What is XML? A Practical Guide for Developers

If you've worked with legacy enterprise APIs, consumed RSS feeds, opened a .docx file, or drawn an SVG, you've used XML — even if you didn't know it. XML powers more of the software world than most developers realise. It's older than JSON, more verbose, and more complex — but also more capable in specific contexts. This is a practical guide to what XML actually is, how it works, and when it still makes sense to use it.

XML stands for eXtensible Markup Language. The W3C published the XML 1.0 specification in 1998, and it became the dominant data exchange format of the early web era. The "extensible" part is key: unlike HTML which has a fixed set of tags, XML lets you define your own tags to describe any data structure you need.

What XML Looks Like

Here's a complete XML document representing a product from an e-commerce API. This covers all the core syntax features you'll encounter:

xml

<?xml version="1.0" encoding="UTF-8"?>
<product id="SKU-8821" inStock="true">
  <name>Wireless Noise-Cancelling Headphones</name>
  <brand>SoundCore</brand>
  <price currency="USD">149.99</price>
  <categories>
    <category>Electronics</category>
    <category>Audio</category>
    <category>Accessories</category>
  </categories>
  <specs>
    <spec name="battery">30 hours</spec>
    <spec name="connectivity">Bluetooth 5.2</spec>
    <spec name="weight">250g</spec>
  </specs>
  <description>
    Premium wireless headphones with active noise cancellation,
    30-hour battery life, and foldable design.
  </description>
</product>

Let's break down the key parts. The first line is the XML declaration — it tells parsers this is XML 1.0 encoded in UTF-8. The <product> tag is the root element (every XML document has exactly one). The id and inStock parts on that same tag are attributes. Everything inside the opening and closing tags is either child elements, attributes, or text content.

Elements vs Attributes — A Genuine Design Decision

One thing that trips up new XML authors: you can represent the same data as an element or as an attribute. Both of these are valid XML for the same piece of data:

xml

<!-- As an attribute -->
<price currency="USD">149.99</price>

<!-- As a child element -->
<price>
  <amount>149.99</amount>
  <currency>USD</currency>
</price>

The conventional wisdom: use attributes for metadata about the element (identifiers, flags, units), and use child elements for the actual data content — especially if that content might become complex, repeated, or need its own attributes in the future. Attributes can only hold plain text; child elements can hold any XML structure.

Well-Formedness vs Validity — Two Different Standards

XML has two levels of correctness that are often confused:

Well-formed XML follows the basic syntax rules: one root element, all tags properly closed, attributes quoted, no illegal characters. Any XML parser can check this.
Valid XML conforms to a specific schema — either a DTD (Document Type Definition) or an XML Schema (XSD). Validity checking requires both the document and the schema. You can have well-formed XML that's not valid against a particular schema.

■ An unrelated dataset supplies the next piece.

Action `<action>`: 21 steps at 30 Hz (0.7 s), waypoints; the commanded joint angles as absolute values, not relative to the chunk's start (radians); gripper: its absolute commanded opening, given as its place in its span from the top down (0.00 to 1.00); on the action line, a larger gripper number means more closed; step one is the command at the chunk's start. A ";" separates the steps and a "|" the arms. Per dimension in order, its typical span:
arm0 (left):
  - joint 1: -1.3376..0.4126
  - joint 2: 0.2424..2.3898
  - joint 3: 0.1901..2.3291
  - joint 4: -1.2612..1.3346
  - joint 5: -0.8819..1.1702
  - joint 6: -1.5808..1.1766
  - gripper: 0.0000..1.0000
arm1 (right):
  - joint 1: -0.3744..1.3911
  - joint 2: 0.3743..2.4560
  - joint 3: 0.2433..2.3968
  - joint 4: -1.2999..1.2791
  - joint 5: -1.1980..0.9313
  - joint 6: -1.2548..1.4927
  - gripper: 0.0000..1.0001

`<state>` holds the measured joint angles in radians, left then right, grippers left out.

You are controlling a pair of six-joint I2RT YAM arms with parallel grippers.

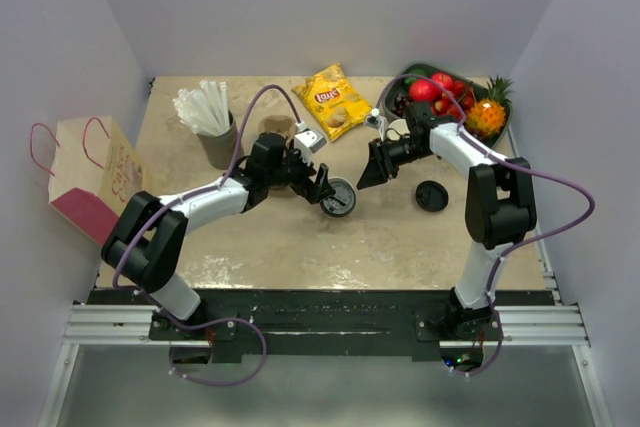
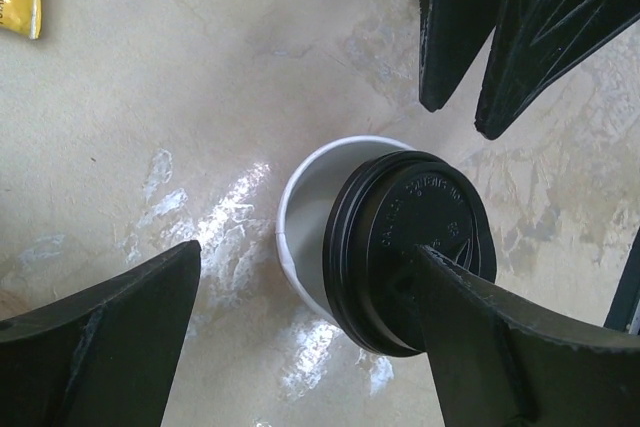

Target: Pack the takeout coffee

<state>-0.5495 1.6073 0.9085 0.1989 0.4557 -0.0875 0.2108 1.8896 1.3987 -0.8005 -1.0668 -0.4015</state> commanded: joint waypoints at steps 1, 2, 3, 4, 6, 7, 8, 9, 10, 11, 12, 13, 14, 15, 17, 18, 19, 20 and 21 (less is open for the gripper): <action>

In practice: most enterprise XML integrations care about validity, not just well-formedness. If you're building a SOAP integration or exchanging HL7 healthcare records, the schema defines exactly what elements are required, what types they hold, and what values are allowed. Use the XML Validator to check well-formedness quickly.

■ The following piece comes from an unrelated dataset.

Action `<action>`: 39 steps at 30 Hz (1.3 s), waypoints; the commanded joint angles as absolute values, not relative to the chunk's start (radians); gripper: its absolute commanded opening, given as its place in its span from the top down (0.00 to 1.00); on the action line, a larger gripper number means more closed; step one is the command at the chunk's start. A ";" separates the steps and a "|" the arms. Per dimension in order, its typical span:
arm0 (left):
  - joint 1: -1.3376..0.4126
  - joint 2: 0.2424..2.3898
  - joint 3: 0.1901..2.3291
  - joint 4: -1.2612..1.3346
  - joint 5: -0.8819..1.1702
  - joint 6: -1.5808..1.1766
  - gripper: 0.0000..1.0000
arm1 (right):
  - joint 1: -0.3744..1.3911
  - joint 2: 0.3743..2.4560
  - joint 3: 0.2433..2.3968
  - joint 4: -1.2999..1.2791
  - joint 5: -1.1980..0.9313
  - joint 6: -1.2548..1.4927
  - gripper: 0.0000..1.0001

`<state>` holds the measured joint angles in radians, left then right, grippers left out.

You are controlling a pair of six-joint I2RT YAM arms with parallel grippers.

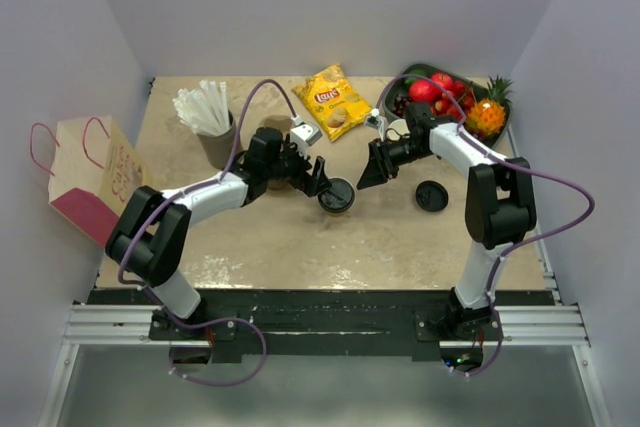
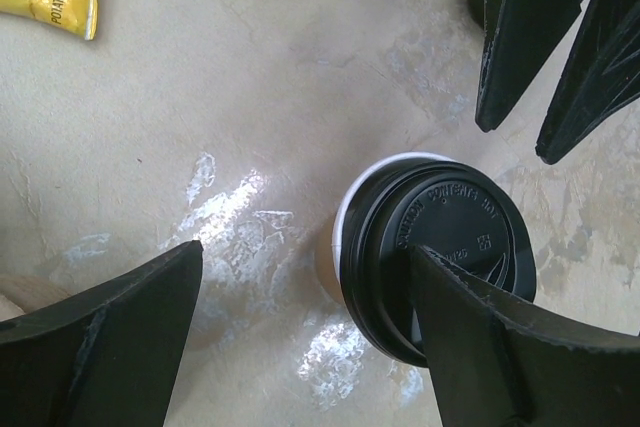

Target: Pack the takeout coffee

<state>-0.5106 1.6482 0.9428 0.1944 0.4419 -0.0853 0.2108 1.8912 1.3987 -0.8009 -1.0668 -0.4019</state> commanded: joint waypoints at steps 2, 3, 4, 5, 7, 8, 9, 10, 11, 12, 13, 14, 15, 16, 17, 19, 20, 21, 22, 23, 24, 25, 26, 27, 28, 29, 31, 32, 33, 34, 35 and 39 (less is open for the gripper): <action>-0.502 1.666 0.986 0.219 0.445 -0.074 0.12 | 0.213 1.887 1.413 -0.805 -1.100 -0.417 0.61; -0.502 1.667 0.986 0.219 0.445 -0.074 0.12 | 0.213 1.888 1.413 -0.805 -1.100 -0.419 0.61; -0.502 1.674 0.988 0.221 0.449 -0.077 0.12 | 0.213 1.888 1.414 -0.807 -1.098 -0.417 0.60; -0.502 1.677 0.992 0.221 0.451 -0.078 0.12 | 0.216 1.887 1.413 -0.798 -1.098 -0.411 0.60; -0.502 1.684 0.997 0.221 0.453 -0.080 0.12 | 0.222 1.876 1.405 -0.779 -1.092 -0.394 0.60; -0.502 1.687 1.000 0.221 0.451 -0.081 0.12 | 0.232 1.873 1.402 -0.755 -1.089 -0.370 0.59; -0.502 1.689 1.002 0.221 0.451 -0.080 0.12 | 0.236 1.870 1.393 -0.740 -1.077 -0.355 0.56; -0.502 1.692 1.002 0.221 0.448 -0.081 0.12 | 0.241 1.864 1.388 -0.727 -1.074 -0.338 0.55; -0.500 1.692 1.003 0.221 0.449 -0.080 0.12 | 0.250 1.862 1.382 -0.697 -1.069 -0.306 0.54; -0.500 1.695 1.005 0.221 0.449 -0.080 0.12 | 0.255 1.864 1.379 -0.680 -1.065 -0.286 0.54; -0.500 1.698 1.005 0.221 0.452 -0.081 0.12 | 0.258 1.865 1.376 -0.664 -1.054 -0.266 0.54; -0.500 1.703 1.008 0.221 0.454 -0.081 0.12 | 0.258 1.870 1.374 -0.634 -1.048 -0.226 0.54; -0.500 1.706 1.008 0.219 0.457 -0.086 0.12 | 0.259 1.871 1.374 -0.621 -1.043 -0.209 0.54; -0.500 1.709 1.008 0.218 0.460 -0.087 0.12 | 0.259 1.882 1.376 -0.612 -1.031 -0.196 0.54; -0.500 1.710 1.008 0.218 0.460 -0.090 0.12 | 0.259 1.888 1.382 -0.603 -1.026 -0.178 0.54; -0.500 1.712 1.008 0.218 0.466 -0.095 0.12 | 0.259 1.901 1.388 -0.601 -1.032 -0.169 0.54; -0.500 1.713 1.006 0.216 0.469 -0.095 0.12 | 0.259 1.910 1.390 -0.598 -1.037 -0.158 0.54; -0.500 1.716 1.006 0.218 0.474 -0.100 0.12 | 0.258 1.914 1.388 -0.592 -1.043 -0.149 0.54; -0.500 1.718 1.008 0.218 0.474 -0.103 0.12 | 0.261 1.916 1.387 -0.583 -1.055 -0.135 0.54; -0.500 1.721 1.008 0.218 0.474 -0.106 0.12 | 0.259 1.922 1.387 -0.580 -1.060 -0.130 0.54; -0.500 1.723 1.008 0.219 0.476 -0.106 0.13 | 0.261 1.925 1.390 -0.578 -1.061 -0.129 0.54; -0.500 1.724 1.008 0.221 0.476 -0.107 0.13 | 0.265 1.927 1.390 -0.578 -1.063 -0.126 0.54; -0.500 1.724 1.008 0.221 0.477 -0.109 0.13 | 0.268 1.933 1.393 -0.577 -1.057 -0.127 0.54; -0.500 1.727 1.008 0.221 0.477 -0.110 0.13 | 0.270 1.936 1.397 -0.577 -1.055 -0.127 0.54; -0.500 1.727 1.008 0.221 0.482 -0.112 0.13 | 0.278 1.940 1.397 -0.578 -1.052 -0.126 0.54; -0.499 1.729 1.009 0.221 0.483 -0.113 0.13 | 0.281 1.945 1.402 -0.581 -1.052 -0.126 0.54; -0.499 1.730 1.011 0.221 0.485 -0.115 0.13 | 0.285 1.960 1.404 -0.578 -1.051 -0.123 0.54; -0.499 1.732 1.011 0.219 0.485 -0.115 0.13 | 0.288 1.962 1.405 -0.578 -1.051 -0.118 0.54; -0.499 1.732 1.012 0.218 0.485 -0.117 0.13 | 0.290 1.968 1.408 -0.578 -1.046 -0.117 0.54; -0.499 1.733 1.014 0.216 0.485 -0.115 0.13 | 0.288 1.973 1.407 -0.574 -1.045 -0.107 0.54; -0.497 1.733 1.014 0.215 0.486 -0.117 0.13 | 0.290 1.974 1.410 -0.574 -1.043 -0.104 0.56; -0.495 1.732 1.015 0.209 0.491 -0.120 0.13 | 0.288 1.988 1.407 -0.574 -1.042 -0.089 0.58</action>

Real-World Places XML Appears

SOAP web services. The older half of enterprise software still runs on SOAP — banking APIs, ERP systems, payment gateways. Every SOAP message is a well-defined XML document with an Envelope, Header, and Body.
RSS and Atom feeds. Every podcast feed, news site feed, and YouTube channel subscription is an XML document. RSS 2.0 and Atom are both XML-based formats that have existed since the early 2000s.
SVG images. Scalable Vector Graphics is XML. When you open a .svg file in a text editor, you're reading XML. This is why you can style SVGs with CSS and manipulate them with JavaScript.
Office documents. A .docx, .xlsx, or .pptx file is a ZIP archive containing XML files. Office Open XML is how Microsoft stores all modern Office document formats.
Android layouts. Android UI layouts are defined in XML files. If you've done Android development, you've written a lot of XML.
Maven and pom.xml. Java's Maven build system uses a pom.xml file to define project dependencies and build configuration — familiar to any Java developer.

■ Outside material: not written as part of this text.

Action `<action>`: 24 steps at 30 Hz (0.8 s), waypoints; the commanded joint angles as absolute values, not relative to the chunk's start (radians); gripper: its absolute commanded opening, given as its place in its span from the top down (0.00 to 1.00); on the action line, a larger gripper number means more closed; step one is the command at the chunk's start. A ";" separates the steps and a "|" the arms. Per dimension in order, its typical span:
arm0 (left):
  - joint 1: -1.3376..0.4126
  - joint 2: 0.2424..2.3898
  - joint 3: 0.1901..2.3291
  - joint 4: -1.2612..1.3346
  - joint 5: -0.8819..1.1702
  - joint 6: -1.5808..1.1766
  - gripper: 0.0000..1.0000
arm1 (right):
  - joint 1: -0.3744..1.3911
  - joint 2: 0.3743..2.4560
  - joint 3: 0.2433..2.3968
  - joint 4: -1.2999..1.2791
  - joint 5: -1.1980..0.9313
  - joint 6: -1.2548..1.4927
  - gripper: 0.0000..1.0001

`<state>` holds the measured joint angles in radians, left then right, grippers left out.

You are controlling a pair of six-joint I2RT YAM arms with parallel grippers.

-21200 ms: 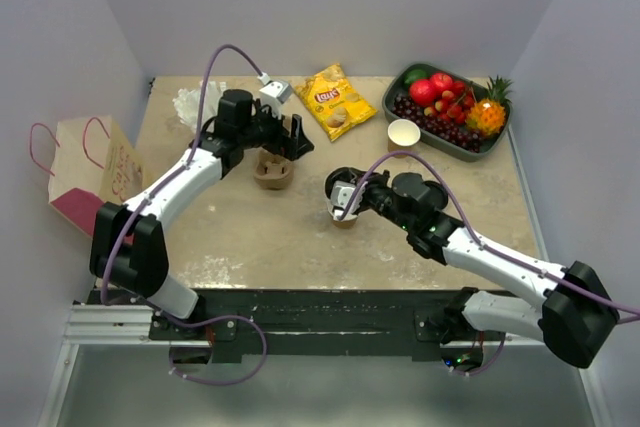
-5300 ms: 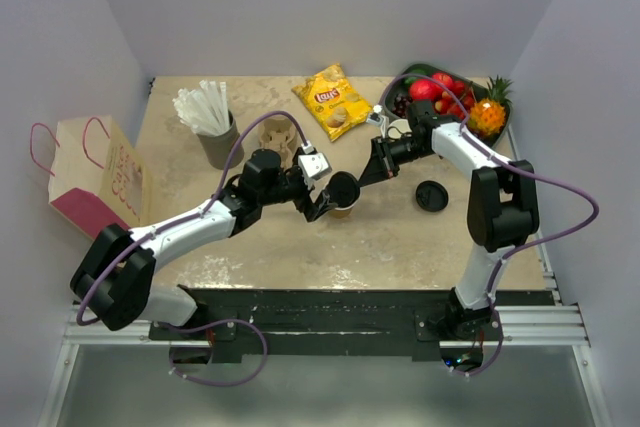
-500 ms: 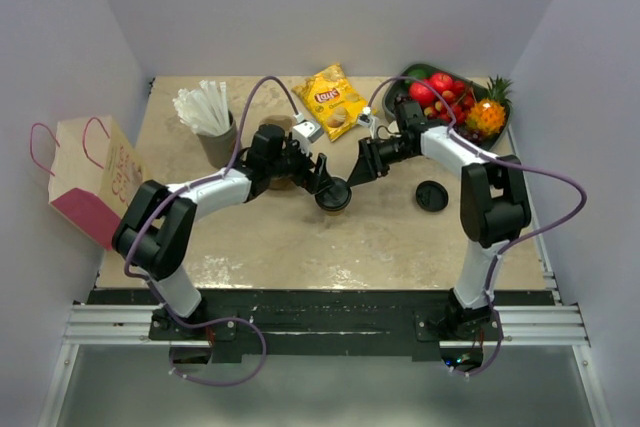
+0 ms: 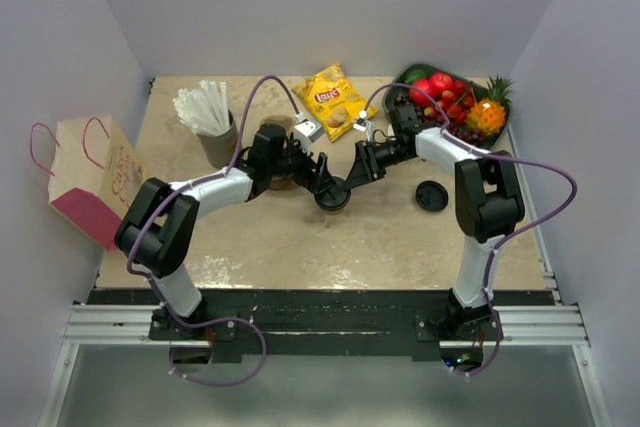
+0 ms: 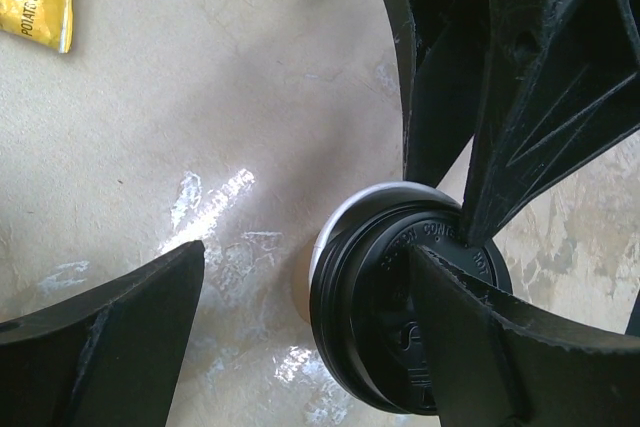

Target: Pack the takeout coffee

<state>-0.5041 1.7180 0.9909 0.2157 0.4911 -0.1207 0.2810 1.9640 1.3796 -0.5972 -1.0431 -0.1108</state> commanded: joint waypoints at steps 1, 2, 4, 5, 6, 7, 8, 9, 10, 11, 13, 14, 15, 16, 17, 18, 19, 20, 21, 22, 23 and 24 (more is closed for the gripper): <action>-0.494 1.730 1.015 0.209 0.494 -0.118 0.13 | 0.288 1.991 1.404 -0.574 -1.051 -0.080 0.59; -0.494 1.727 1.015 0.209 0.500 -0.123 0.13 | 0.288 1.993 1.402 -0.572 -1.060 -0.077 0.59; -0.494 1.724 1.017 0.210 0.515 -0.126 0.13 | 0.288 1.993 1.404 -0.571 -1.090 -0.075 0.57; -0.494 1.724 1.017 0.209 0.521 -0.132 0.13 | 0.288 1.993 1.407 -0.571 -1.101 -0.074 0.56; -0.494 1.726 1.019 0.209 0.529 -0.135 0.13 | 0.288 1.993 1.410 -0.572 -1.111 -0.074 0.55; -0.494 1.727 1.019 0.207 0.532 -0.138 0.13 | 0.288 1.991 1.420 -0.577 -1.117 -0.077 0.52; -0.494 1.727 1.019 0.209 0.535 -0.143 0.13 | 0.288 1.988 1.427 -0.580 -1.120 -0.078 0.51; -0.494 1.729 1.019 0.209 0.538 -0.144 0.14 | 0.288 1.988 1.433 -0.584 -1.121 -0.083 0.51; -0.494 1.729 1.020 0.210 0.537 -0.144 0.14 | 0.290 1.987 1.445 -0.598 -1.121 -0.097 0.51; -0.494 1.732 1.022 0.210 0.540 -0.144 0.14 | 0.291 1.990 1.451 -0.607 -1.112 -0.104 0.50; -0.492 1.735 1.028 0.210 0.545 -0.144 0.14 | 0.298 1.990 1.463 -0.626 -1.098 -0.123 0.50; -0.491 1.736 1.029 0.213 0.552 -0.144 0.14 | 0.301 1.988 1.465 -0.632 -1.091 -0.129 0.50; -0.491 1.736 1.029 0.219 0.558 -0.146 0.14 | 0.302 1.983 1.465 -0.635 -1.068 -0.133 0.50; -0.491 1.740 1.032 0.221 0.561 -0.149 0.14 | 0.308 1.982 1.465 -0.634 -1.054 -0.132 0.48; -0.491 1.743 1.034 0.222 0.561 -0.153 0.14 | 0.311 1.977 1.462 -0.630 -1.037 -0.132 0.48; -0.491 1.743 1.035 0.225 0.564 -0.156 0.14 | 0.313 1.971 1.462 -0.632 -1.013 -0.132 0.47; -0.491 1.741 1.034 0.230 0.568 -0.161 0.14 | 0.317 1.970 1.460 -0.629 -0.997 -0.132 0.47; -0.491 1.740 1.032 0.235 0.571 -0.167 0.14 | 0.321 1.968 1.460 -0.629 -0.988 -0.132 0.47; -0.489 1.740 1.032 0.239 0.575 -0.169 0.14 | 0.322 1.964 1.459 -0.629 -0.965 -0.132 0.48; -0.489 1.738 1.032 0.241 0.578 -0.173 0.14 | 0.325 1.960 1.460 -0.629 -0.954 -0.135 0.48; -0.486 1.735 1.032 0.244 0.581 -0.181 0.14 | 0.327 1.960 1.462 -0.632 -0.944 -0.140 0.48; -0.485 1.733 1.032 0.245 0.590 -0.184 0.14 | 0.328 1.957 1.463 -0.635 -0.930 -0.143 0.49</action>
<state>-0.4973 1.7344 1.0023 0.2127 0.5529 -0.1574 0.3145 1.9938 1.4269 -0.6167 -1.0027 -0.1139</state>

Parsing XML in JavaScript — DOMParser

In the browser, you can parse XML strings using the built-in DOMParser API. It works the same way as parsing HTML:

const xmlString = `<?xml version="1.0"?>
<product id="SKU-8821">
  <name>Wireless Headphones</name>
  <price currency="USD">149.99</price>
  <categories>
    <category>Electronics</category>
    <category>Audio</category>
  </categories>
</product>`;

const parser = new DOMParser();
const doc = parser.parseFromString(xmlString, 'application/xml');

// Check for parse errors
const parseError = doc.querySelector('parsererror');
if (parseError) {
  console.error('XML parse error:', parseError.textContent);
} else {
  const name = doc.querySelector('name').textContent;
  const currency = doc.querySelector('price').getAttribute('currency');
  const categories = [...doc.querySelectorAll('category')].map(el => el.textContent);

  console.log(name);       // Wireless Headphones
  console.log(currency);   // USD
  console.log(categories); // ['Electronics', 'Audio']
}

Parsing XML in Python — ElementTree

Python's standard library includes xml.etree.ElementTree — no third-party packages needed for basic XML parsing:

python

import xml.etree.ElementTree as ET

xml_string = """<?xml version="1.0"?>
<product id="SKU-8821">
  <name>Wireless Headphones</name>
  <price currency="USD">149.99</price>
  <categories>
    <category>Electronics</category>
    <category>Audio</category>
  </categories>
</product>"""

root = ET.fromstring(xml_string)

name = root.find('name').text
currency = root.find('price').get('currency')
categories = [el.text for el in root.findall('categories/category')]

print(name)        # Wireless Headphones
print(currency)    # USD
print(categories)  # ['Electronics', 'Audio']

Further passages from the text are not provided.